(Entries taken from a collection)
**********

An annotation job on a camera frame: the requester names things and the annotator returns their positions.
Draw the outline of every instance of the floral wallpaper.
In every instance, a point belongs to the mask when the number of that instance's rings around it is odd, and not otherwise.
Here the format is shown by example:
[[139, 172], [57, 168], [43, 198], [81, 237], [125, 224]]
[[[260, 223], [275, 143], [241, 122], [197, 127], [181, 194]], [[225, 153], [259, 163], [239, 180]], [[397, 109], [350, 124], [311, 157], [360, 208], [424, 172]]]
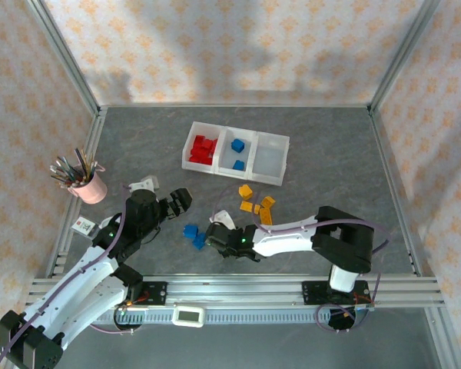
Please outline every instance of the floral wallpaper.
[[22, 311], [58, 234], [68, 195], [48, 166], [90, 124], [27, 2], [0, 1], [0, 318]]
[[100, 105], [366, 105], [423, 0], [46, 0]]
[[461, 346], [461, 0], [441, 1], [380, 111]]

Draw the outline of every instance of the pink cup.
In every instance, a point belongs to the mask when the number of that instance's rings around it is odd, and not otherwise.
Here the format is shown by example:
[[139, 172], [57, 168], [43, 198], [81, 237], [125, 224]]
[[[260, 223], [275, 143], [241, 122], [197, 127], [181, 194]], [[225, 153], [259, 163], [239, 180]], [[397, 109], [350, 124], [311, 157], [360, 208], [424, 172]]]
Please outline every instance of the pink cup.
[[108, 193], [108, 188], [102, 181], [101, 177], [99, 177], [98, 171], [105, 171], [105, 169], [98, 165], [96, 167], [94, 177], [89, 183], [82, 187], [69, 187], [68, 191], [74, 196], [81, 198], [85, 204], [97, 204], [99, 201], [105, 198], [106, 194]]

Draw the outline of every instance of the blue cube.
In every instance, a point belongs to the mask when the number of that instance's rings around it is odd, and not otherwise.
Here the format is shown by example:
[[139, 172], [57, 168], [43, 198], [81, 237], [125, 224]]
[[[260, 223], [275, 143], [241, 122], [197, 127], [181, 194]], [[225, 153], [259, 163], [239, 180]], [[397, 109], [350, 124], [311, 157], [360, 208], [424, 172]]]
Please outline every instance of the blue cube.
[[186, 238], [191, 238], [193, 240], [195, 237], [197, 237], [198, 226], [194, 224], [185, 225], [183, 234]]
[[195, 246], [198, 250], [201, 250], [203, 246], [205, 246], [205, 233], [200, 233], [194, 240], [193, 246]]
[[243, 171], [244, 170], [244, 162], [241, 160], [236, 160], [234, 163], [234, 166], [232, 167], [233, 169], [237, 171]]
[[244, 143], [241, 140], [238, 140], [237, 138], [232, 141], [230, 146], [234, 151], [237, 152], [242, 152], [244, 150]]

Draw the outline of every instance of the small white box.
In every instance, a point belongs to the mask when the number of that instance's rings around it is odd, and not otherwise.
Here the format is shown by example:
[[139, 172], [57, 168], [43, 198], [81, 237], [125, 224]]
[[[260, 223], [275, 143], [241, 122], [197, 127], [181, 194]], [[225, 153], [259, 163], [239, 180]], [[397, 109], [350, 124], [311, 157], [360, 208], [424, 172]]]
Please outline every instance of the small white box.
[[[218, 140], [212, 165], [189, 161], [197, 135]], [[235, 138], [244, 142], [244, 150], [241, 153], [231, 147], [231, 142]], [[281, 186], [287, 167], [289, 140], [287, 136], [194, 121], [184, 144], [182, 168]], [[232, 168], [236, 160], [244, 162], [243, 171]]]

**********

### TASK TO COMPLETE
What you hand back should match the entries above exactly, except that no picture appears.

### RESPONSE AREA
An annotation job on a camera frame: the requester names things and the annotator returns their positions.
Draw the outline of every instance of the floral wallpaper.
In every instance, a point belongs to the mask when the number of that instance's rings around it is odd, and not otherwise.
Here the format is shown by example:
[[139, 172], [57, 168], [43, 198], [81, 237], [125, 224]]
[[[260, 223], [275, 143], [241, 122], [197, 127], [181, 194]], [[225, 153], [259, 163], [239, 180]], [[397, 109], [350, 124], [311, 157], [360, 208], [424, 172]]]
Please outline every instance of the floral wallpaper.
[[22, 311], [58, 234], [68, 195], [48, 166], [90, 124], [27, 2], [0, 1], [0, 318]]
[[100, 105], [366, 105], [423, 0], [46, 0]]
[[461, 346], [461, 0], [441, 1], [380, 111]]

Draw the outline of every instance of the pink cup.
In every instance, a point belongs to the mask when the number of that instance's rings around it is odd, and not otherwise.
Here the format is shown by example:
[[139, 172], [57, 168], [43, 198], [81, 237], [125, 224]]
[[[260, 223], [275, 143], [241, 122], [197, 127], [181, 194]], [[225, 153], [259, 163], [239, 180]], [[397, 109], [350, 124], [311, 157], [360, 208], [424, 172]]]
Please outline every instance of the pink cup.
[[108, 193], [108, 188], [102, 181], [101, 177], [99, 177], [98, 171], [105, 171], [105, 169], [98, 165], [96, 167], [94, 177], [89, 183], [82, 187], [69, 187], [68, 191], [74, 196], [81, 198], [85, 204], [97, 204], [99, 201], [105, 198], [106, 194]]

Draw the outline of every instance of the blue cube.
In every instance, a point belongs to the mask when the number of that instance's rings around it is odd, and not otherwise.
Here the format is shown by example:
[[139, 172], [57, 168], [43, 198], [81, 237], [125, 224]]
[[[260, 223], [275, 143], [241, 122], [197, 127], [181, 194]], [[225, 153], [259, 163], [239, 180]], [[397, 109], [350, 124], [311, 157], [360, 208], [424, 172]]]
Please outline every instance of the blue cube.
[[186, 238], [191, 238], [193, 240], [195, 237], [197, 237], [198, 226], [194, 224], [185, 225], [183, 234]]
[[195, 246], [198, 250], [201, 250], [203, 246], [205, 246], [205, 233], [200, 233], [194, 240], [193, 246]]
[[243, 171], [244, 170], [244, 162], [241, 160], [236, 160], [234, 163], [234, 166], [232, 167], [233, 169], [237, 171]]
[[244, 143], [241, 140], [238, 140], [237, 138], [232, 141], [230, 146], [234, 151], [237, 152], [242, 152], [244, 150]]

Draw the outline of every instance of the small white box.
In every instance, a point belongs to the mask when the number of that instance's rings around it is odd, and not otherwise.
Here the format is shown by example:
[[139, 172], [57, 168], [43, 198], [81, 237], [125, 224]]
[[[260, 223], [275, 143], [241, 122], [197, 127], [181, 194]], [[225, 153], [259, 163], [239, 180]], [[397, 109], [350, 124], [311, 157], [360, 208], [424, 172]]]
Please outline every instance of the small white box.
[[[218, 140], [212, 165], [189, 161], [197, 135]], [[235, 138], [244, 142], [244, 150], [241, 153], [231, 147], [231, 142]], [[281, 186], [287, 167], [289, 140], [287, 136], [194, 121], [184, 144], [182, 168]], [[232, 168], [236, 160], [244, 162], [243, 171]]]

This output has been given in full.